Work to complete: Please write out the records exactly.

[Stored data]

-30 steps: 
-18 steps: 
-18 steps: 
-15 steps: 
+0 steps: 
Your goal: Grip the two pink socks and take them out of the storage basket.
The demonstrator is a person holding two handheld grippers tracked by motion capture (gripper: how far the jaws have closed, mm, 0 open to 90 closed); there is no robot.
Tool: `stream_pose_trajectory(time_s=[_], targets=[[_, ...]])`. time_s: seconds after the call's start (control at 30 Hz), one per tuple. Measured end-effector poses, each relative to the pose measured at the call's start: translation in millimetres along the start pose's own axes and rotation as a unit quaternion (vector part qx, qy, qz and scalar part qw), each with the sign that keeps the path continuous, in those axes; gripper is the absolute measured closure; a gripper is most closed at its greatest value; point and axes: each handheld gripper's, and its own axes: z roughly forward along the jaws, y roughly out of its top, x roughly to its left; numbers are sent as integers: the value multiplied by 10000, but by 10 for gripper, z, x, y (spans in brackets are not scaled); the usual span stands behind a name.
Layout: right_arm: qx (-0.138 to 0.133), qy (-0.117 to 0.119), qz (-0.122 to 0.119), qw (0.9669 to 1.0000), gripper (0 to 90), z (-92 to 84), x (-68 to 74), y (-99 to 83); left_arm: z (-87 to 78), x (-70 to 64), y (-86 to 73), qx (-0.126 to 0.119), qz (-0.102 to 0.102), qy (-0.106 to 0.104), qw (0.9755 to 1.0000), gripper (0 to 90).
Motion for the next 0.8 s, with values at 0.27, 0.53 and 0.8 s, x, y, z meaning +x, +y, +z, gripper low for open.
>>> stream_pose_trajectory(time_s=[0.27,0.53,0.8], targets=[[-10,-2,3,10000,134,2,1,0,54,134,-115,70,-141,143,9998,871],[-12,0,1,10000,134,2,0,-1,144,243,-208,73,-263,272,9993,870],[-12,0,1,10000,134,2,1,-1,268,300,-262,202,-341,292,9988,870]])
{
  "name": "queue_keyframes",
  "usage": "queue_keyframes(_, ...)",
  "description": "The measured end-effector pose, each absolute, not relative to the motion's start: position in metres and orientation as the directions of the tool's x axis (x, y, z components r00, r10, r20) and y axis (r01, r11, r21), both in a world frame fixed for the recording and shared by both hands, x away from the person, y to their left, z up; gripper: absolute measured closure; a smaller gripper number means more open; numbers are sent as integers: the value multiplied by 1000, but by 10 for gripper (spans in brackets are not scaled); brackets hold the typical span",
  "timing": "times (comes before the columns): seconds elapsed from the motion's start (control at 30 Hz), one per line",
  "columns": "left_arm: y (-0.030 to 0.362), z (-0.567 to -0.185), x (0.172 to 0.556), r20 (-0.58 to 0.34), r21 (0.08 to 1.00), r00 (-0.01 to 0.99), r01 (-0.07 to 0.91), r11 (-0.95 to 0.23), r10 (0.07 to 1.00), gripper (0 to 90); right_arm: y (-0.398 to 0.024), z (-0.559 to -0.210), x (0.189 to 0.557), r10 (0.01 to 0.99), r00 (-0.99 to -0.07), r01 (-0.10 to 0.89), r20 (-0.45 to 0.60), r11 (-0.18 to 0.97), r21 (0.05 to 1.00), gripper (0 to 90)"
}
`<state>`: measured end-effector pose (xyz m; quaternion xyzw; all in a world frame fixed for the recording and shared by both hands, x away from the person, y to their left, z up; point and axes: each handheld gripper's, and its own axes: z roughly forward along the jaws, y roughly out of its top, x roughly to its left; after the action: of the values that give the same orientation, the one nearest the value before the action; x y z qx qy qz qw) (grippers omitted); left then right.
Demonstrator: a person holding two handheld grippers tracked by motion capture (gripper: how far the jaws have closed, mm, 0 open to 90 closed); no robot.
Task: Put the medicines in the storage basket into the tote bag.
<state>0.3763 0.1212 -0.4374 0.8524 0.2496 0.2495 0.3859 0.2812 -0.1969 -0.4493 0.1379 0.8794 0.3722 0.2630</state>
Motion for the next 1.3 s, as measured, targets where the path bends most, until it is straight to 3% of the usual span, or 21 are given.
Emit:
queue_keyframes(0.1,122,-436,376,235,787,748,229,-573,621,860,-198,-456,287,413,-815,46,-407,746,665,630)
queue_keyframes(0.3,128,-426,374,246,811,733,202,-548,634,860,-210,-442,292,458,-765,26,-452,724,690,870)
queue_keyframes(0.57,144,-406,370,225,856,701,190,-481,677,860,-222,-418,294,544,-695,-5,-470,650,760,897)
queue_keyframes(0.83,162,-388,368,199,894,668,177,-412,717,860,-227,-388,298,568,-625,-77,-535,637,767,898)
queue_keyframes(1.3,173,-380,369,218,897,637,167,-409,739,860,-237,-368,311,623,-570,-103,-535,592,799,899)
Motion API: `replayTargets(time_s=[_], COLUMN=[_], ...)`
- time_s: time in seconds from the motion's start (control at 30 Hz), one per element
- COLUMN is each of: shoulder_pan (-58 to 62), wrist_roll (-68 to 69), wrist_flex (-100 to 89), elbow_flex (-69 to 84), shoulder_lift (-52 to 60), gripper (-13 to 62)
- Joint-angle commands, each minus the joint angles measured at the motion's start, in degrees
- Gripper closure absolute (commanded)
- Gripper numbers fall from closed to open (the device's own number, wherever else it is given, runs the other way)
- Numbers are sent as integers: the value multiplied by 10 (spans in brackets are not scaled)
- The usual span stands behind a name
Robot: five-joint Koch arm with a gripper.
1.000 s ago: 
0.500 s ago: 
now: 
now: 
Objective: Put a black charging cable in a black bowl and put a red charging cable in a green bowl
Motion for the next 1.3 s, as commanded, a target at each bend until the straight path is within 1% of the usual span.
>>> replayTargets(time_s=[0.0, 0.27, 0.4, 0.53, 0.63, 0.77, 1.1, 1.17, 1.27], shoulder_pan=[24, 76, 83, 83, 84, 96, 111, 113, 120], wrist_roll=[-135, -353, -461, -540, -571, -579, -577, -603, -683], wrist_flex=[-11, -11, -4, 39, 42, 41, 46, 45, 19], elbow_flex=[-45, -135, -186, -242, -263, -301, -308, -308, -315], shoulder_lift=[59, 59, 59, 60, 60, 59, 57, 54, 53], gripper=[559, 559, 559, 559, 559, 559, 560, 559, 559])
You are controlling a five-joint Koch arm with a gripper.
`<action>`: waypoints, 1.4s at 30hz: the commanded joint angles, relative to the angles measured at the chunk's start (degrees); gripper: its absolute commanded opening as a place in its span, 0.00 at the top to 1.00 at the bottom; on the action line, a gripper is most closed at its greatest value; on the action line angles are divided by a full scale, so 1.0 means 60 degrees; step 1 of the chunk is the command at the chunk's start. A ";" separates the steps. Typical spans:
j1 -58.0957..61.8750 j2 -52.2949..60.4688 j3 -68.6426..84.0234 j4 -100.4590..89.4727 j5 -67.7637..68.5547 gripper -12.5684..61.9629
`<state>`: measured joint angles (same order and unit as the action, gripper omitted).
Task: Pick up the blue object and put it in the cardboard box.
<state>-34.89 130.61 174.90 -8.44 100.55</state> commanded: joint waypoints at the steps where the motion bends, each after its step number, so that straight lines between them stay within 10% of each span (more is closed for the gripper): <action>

Completed exercise:
-30 steps: 
-18 steps: 
-18 steps: 
-15 steps: 
+0 steps: 
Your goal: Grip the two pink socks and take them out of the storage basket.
The demonstrator is a person holding two handheld grippers tracked by motion capture (gripper: how far the jaws have closed, mm, 0 open to 90 closed); there is no robot.
Tool: `stream_pose_trajectory(time_s=[_], targets=[[_, ...]])`. time_s: seconds after the call's start (control at 30 Hz), one per tuple. Measured end-effector poses, each relative to the pose measured at the call's start: translation in millimetres along the start pose's own axes and rotation as a unit quaternion (vector part qx, qy, qz and scalar part qw), each with the sign that keeps the path continuous, in those axes; gripper is the absolute measured closure; a gripper is most closed at its greatest value; point and axes: each handheld gripper's, and its own axes: z roughly forward along the jaws, y roughly out of its top, x roughly to its left; numbers are sent as integers: the value multiplied by 10000, but by 10 for gripper, z, x, y (spans in brackets are not scaled); the usual span stands behind a name.
Layout: right_arm: qx (-0.138 to 0.133), qy (-0.117 to 0.119), qz (-0.122 to 0.119), qw (0.9669 to 1.0000), gripper (0 to 90), z (-92 to 84), x (-68 to 74), y (-99 to 83); left_arm: z (-87 to 78), x (-70 to 64), y (-86 to 73), qx (-0.126 to 0.119), qz (-0.102 to 0.102), qy (-0.106 to 0.104), qw (0.9755 to 1.0000), gripper (0 to 90).
Motion for the next 0.8 s, with values at 0.27, 0.53 and 0.8 s, x, y, z meaning +x, +y, +z, gripper low for open.
>>> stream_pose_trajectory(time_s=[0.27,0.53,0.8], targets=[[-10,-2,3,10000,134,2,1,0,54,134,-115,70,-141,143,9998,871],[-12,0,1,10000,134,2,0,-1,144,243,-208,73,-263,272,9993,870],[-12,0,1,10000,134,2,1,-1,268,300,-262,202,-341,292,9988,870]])
{
  "name": "queue_keyframes",
  "usage": "queue_keyframes(_, ...)",
  "description": "The measured end-effector pose, each absolute, not relative to the motion's start: position in metres and orientation as the directions of the tool's x axis (x, y, z components r00, r10, r20) and y axis (r01, r11, r21), both in a world frame fixed for the recording and shared by both hands, x away from the person, y to their left, z up; gripper: absolute measured closure; a smaller gripper number means more open; numbers are sent as integers: the value multiplied by 1000, but by 10 for gripper (spans in brackets are not scaled); brackets hold the typical span",
  "timing": "times (comes before the columns): seconds elapsed from the motion's start (control at 30 Hz), one per line",
  "columns": "left_arm: y (-0.030 to 0.362), z (-0.567 to -0.185), x (0.172 to 0.556), r20 (-0.58 to 0.34), r21 (0.08 to 1.00), r00 (-0.01 to 0.99), r01 (-0.07 to 0.91), r11 (-0.95 to 0.23), r10 (0.07 to 1.00), gripper (0 to 90); right_arm: y (-0.398 to 0.024), z (-0.559 to -0.210), x (0.189 to 0.557), r10 (0.01 to 0.99), r00 (-0.99 to -0.07), r01 (-0.10 to 0.89), r20 (-0.45 to 0.60), r11 (-0.18 to 0.97), r21 (0.05 to 1.00), gripper (0 to 90)"
}
`<state>`: measured end-effector pose (xyz m; quaternion xyzw; all in a world frame fixed for the recording and shared by both hands, x away from the person, y to their left, z up; point and axes: each handheld gripper's, and its own axes: z roughly forward along the jaws, y roughly out of its top, x roughly to its left; after the action: of the values that give the same orientation, the one nearest the value before the action; x y z qx qy qz qw) (grippers omitted); left then right.
Demonstrator: a person holding two handheld grippers tracked by motion capture (gripper: how far the jaws have closed, mm, 0 open to 90 closed); no robot.
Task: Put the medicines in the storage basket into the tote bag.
<state>0.3763 0.1212 -0.4374 0.8524 0.2496 0.2495 0.3859 0.2812 -0.1969 -0.4493 0.1379 0.8794 0.3722 0.2630</state>
Motion for the next 1.3 s, as measured, targets where the path bends most, until it is straight to 3% of the usual span, or 21 are given.
Emit:
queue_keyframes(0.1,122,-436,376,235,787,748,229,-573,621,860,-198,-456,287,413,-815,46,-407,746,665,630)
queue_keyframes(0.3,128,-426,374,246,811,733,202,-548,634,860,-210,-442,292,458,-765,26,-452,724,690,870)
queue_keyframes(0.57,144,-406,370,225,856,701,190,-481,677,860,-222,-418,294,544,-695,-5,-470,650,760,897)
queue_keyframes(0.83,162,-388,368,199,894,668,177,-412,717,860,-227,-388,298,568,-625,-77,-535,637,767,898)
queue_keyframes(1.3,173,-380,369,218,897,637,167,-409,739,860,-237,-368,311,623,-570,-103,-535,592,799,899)
Motion API: `replayTargets(time_s=[_], COLUMN=[_], ...)`
- time_s: time in seconds from the motion's start (control at 30 Hz), one per element
- COLUMN is each of: shoulder_pan (-58 to 62), wrist_roll (-68 to 69), wrist_flex (-100 to 89), elbow_flex (-69 to 84), shoulder_lift (-52 to 60), gripper (-13 to 62)
- Joint-angle commands, each minus the joint angles measured at the motion's start, in degrees
- Gripper closure absolute (commanded)
- Gripper numbers fall from closed to open (the device's own number, wherever else it is given, runs the other way)
- Numbers are sent as integers: the value multiplied by 10 (spans in brackets are not scaled)
- The usual span stands behind a name
Robot: five-joint Koch arm with a gripper.
1.000 s ago: 
0.500 s ago: 
now: 
now: 
Objective: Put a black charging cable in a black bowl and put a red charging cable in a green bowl
Motion for the next 1.3 s, as commanded, a target at each bend until the straight path is within 1% of the usual span.
>>> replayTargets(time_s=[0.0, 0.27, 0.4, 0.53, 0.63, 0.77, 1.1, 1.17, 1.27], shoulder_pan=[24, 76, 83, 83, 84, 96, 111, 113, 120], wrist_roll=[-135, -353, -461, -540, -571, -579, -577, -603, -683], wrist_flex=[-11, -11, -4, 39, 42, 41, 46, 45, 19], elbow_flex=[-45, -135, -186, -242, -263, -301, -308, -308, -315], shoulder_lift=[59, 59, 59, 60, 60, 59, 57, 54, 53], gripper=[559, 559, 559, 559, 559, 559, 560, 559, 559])
You are controlling a five-joint Koch arm with a gripper.
`<action>`: waypoints, 1.4s at 30hz: the commanded joint angles, relative to the angles measured at the chunk's start (degrees); gripper: its absolute commanded opening as a place in its span, 0.00 at the top to 1.00 at the bottom; on the action line, a gripper is most closed at its greatest value; on the action line angles are divided by a full scale, so 1.0 means 60 degrees; step 1 of the chunk is the command at the chunk's start. A ";" separates the steps. Typical spans:
j1 -58.0957..61.8750 j2 -52.2949..60.4688 j3 -68.6426..84.0234 j4 -100.4590..89.4727 j5 -67.7637..68.5547 gripper -12.5684..61.9629
`<state>`: measured joint angles (same order and unit as the action, gripper omitted).
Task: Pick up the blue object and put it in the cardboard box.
<state>-34.89 130.61 174.90 -8.44 100.55</state> commanded: joint waypoints at the steps where the motion bends, each after its step number, so that straight lines between them stay within 10% of each span (more is closed for the gripper): <action>

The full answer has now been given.